The expected output is each line in the data below that includes the string "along".

○ ○ ○ ○ ○

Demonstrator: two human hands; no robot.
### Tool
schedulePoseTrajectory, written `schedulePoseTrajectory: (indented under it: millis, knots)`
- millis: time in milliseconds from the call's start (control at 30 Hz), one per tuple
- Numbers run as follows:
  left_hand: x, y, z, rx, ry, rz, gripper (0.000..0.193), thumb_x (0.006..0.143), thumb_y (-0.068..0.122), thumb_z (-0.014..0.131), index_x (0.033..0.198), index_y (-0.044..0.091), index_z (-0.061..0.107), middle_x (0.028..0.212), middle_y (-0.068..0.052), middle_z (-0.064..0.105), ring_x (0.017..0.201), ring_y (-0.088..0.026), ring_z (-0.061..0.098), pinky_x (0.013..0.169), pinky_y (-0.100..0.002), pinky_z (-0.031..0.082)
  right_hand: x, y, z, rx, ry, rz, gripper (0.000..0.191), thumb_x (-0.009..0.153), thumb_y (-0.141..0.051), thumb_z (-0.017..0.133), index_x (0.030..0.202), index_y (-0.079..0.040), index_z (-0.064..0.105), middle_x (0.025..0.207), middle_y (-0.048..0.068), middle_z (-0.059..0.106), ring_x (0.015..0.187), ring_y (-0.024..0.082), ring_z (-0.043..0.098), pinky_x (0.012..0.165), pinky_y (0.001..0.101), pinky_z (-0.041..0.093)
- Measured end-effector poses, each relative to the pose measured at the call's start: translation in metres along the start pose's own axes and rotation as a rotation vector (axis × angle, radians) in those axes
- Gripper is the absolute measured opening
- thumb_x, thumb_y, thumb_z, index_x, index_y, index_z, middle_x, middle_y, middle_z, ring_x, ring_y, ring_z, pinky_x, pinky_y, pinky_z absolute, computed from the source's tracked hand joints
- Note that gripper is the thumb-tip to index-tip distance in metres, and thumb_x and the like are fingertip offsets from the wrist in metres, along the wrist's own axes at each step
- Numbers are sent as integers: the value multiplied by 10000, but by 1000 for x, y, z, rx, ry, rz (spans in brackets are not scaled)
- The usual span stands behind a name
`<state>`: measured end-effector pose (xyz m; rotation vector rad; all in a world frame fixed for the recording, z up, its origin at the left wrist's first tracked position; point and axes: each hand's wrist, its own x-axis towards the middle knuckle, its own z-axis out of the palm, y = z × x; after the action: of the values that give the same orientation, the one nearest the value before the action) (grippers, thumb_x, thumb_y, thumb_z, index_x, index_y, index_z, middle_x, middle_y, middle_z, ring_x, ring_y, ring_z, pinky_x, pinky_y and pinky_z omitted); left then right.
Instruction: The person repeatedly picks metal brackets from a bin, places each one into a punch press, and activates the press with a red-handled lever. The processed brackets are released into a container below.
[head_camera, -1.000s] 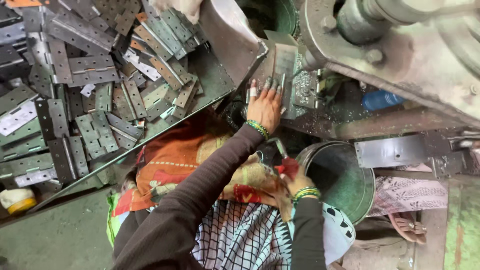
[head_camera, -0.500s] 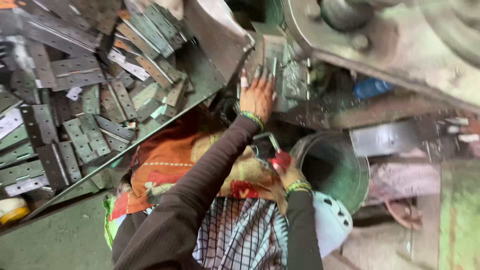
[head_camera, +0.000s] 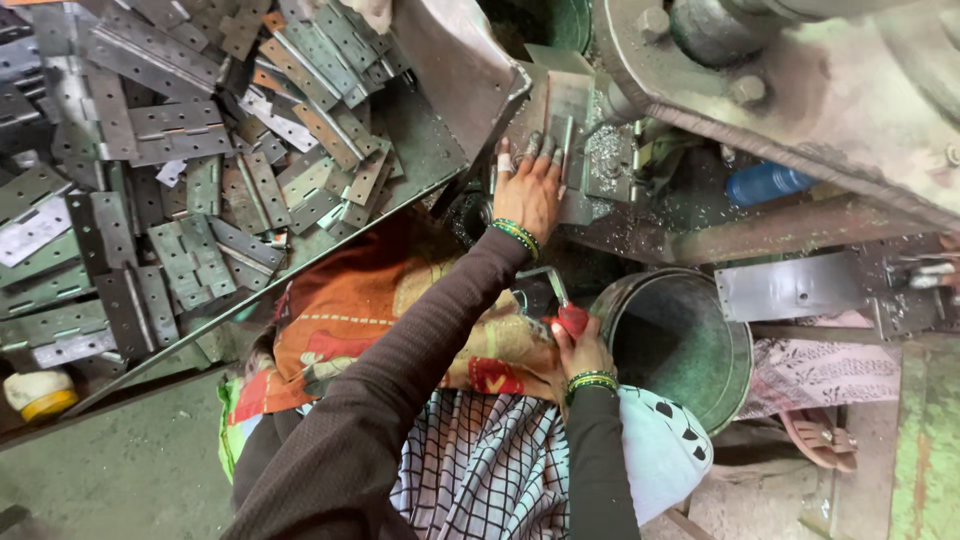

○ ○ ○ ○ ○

Task answer:
- Measured end-effector poses, each relative to the pose measured at the call's start: translation in metres along the start pose's own axes and rotation as a rotation vector (axis × angle, radians) in those axes
- Note that gripper is the thumb-tip to index-tip distance in metres, and thumb_x and the like are fingertip offsets from the wrist in metres, along the wrist's own axes at each step

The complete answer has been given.